* Requirement *
Using the listing below, print exactly everything from the line with "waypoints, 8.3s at" down to the line with "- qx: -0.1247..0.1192", both included, and nothing more.

+ + + + + + +

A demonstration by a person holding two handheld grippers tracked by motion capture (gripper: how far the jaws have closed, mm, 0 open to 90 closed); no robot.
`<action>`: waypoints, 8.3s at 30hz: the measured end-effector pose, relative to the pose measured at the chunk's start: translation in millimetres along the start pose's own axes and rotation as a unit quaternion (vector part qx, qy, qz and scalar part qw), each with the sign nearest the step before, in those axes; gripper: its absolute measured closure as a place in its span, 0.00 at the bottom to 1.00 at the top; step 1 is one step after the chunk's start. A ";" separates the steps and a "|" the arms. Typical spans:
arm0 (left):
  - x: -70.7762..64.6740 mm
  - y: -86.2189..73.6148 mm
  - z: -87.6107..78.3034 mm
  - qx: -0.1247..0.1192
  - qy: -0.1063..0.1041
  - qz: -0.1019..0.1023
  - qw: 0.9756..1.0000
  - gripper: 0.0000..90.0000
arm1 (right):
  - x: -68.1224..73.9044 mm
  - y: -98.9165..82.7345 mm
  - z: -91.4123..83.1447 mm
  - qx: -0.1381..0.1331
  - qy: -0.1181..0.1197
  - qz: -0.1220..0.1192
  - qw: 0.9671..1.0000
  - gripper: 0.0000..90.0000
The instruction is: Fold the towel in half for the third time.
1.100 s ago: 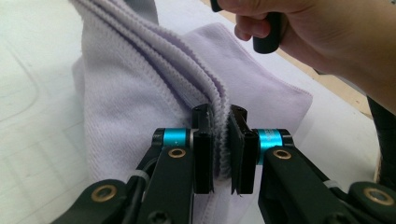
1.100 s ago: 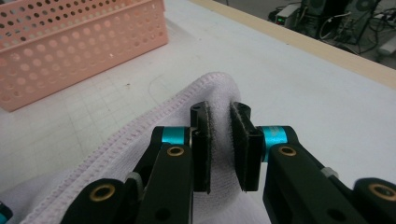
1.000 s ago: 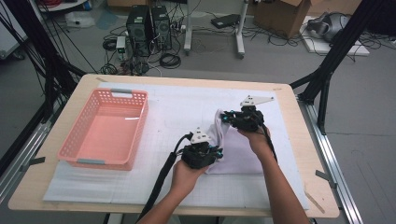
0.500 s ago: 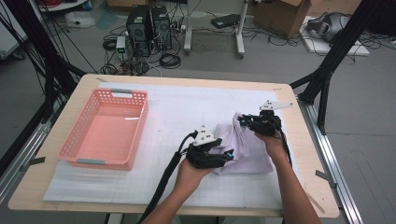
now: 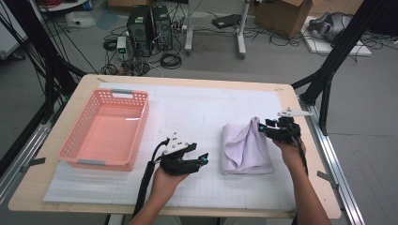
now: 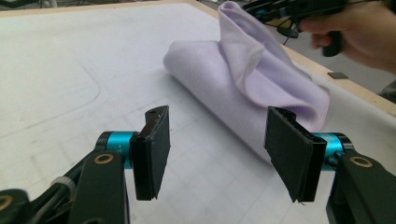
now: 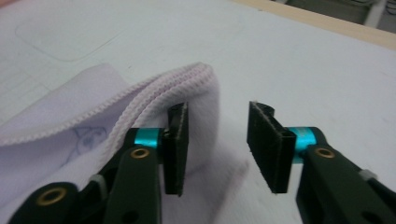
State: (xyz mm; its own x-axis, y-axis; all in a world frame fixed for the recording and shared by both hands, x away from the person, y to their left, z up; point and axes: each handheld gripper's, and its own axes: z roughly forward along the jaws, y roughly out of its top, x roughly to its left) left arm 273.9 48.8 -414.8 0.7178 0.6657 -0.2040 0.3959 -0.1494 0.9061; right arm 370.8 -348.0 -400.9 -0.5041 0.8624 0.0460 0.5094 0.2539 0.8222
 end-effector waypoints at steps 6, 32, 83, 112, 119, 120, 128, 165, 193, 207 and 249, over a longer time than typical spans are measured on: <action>13.7 -21.6 -14.9 -0.001 0.008 -0.006 1.000 0.45 | 4.9 -38.4 -40.1 -0.015 0.020 0.022 0.999 0.58; 30.0 -37.0 -41.8 -0.009 0.028 -0.005 1.000 0.44 | 44.7 -78.9 -76.5 -0.014 0.022 0.040 0.999 0.65; 31.6 -38.7 -42.6 -0.014 0.027 -0.013 0.999 0.44 | 58.4 -22.6 -20.6 0.016 0.046 0.074 0.996 0.79; 35.3 -39.2 -45.3 -0.017 0.033 -0.020 0.999 0.44 | 57.1 -38.2 -65.9 -0.022 -0.034 0.057 0.998 0.72; 35.0 -40.2 -43.6 -0.013 0.032 -0.020 0.999 0.44 | 61.4 -61.0 -53.0 0.019 0.003 0.063 0.998 0.63; 34.6 -40.3 -43.3 -0.014 0.032 -0.020 0.999 0.44 | 61.5 -65.1 -46.3 0.037 0.000 0.060 0.997 0.63; 34.7 -41.0 -43.5 -0.011 0.032 -0.019 0.999 0.44 | 55.2 -67.0 -62.7 0.043 -0.055 0.049 0.996 0.92; 36.1 -40.9 -47.0 -0.017 0.038 -0.020 0.999 0.44 | 59.6 -14.0 -13.2 -0.011 -0.007 0.027 1.000 0.54; 37.9 -40.7 -47.9 -0.021 0.039 -0.021 0.999 0.44 | 102.3 22.1 63.4 0.031 0.025 -0.022 0.999 0.51; 35.7 -40.4 -49.0 -0.028 0.036 -0.022 0.999 0.44 | 48.8 -21.3 23.1 0.057 -0.086 -0.008 0.995 0.77; 33.7 -37.2 -45.2 -0.073 -0.014 -0.004 0.997 0.29 | 37.9 -97.7 -105.3 -0.068 -0.045 0.033 0.996 0.29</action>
State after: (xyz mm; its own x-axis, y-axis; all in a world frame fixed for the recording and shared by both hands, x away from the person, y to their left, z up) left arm 257.6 109.8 -438.6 0.7314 0.6453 -0.2204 0.3165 -0.0349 0.9480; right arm 228.5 -386.2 -419.7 -0.4049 0.9125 0.0577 0.4369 0.1377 0.8889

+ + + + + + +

* The completed task *
`<action>`: waypoints, 8.3s at 30hz: the measured end-effector pose, relative to the pose measured at the chunk's start: translation in millimetres along the start pose's own axes and rotation as a unit quaternion (vector part qx, qy, qz and scalar part qw), each with the sign nearest the step before, in those axes; gripper: its absolute measured closure as a place in its span, 0.00 at the bottom to 1.00 at the top; step 1 is one step after the chunk's start. A ";" separates the steps and a "|" the arms. Typical spans:
arm0 (left):
  - x: -70.7762..64.6740 mm
  - y: -86.2189..73.6148 mm
  - z: -87.6107..78.3034 mm
  - qx: -0.1247..0.1192

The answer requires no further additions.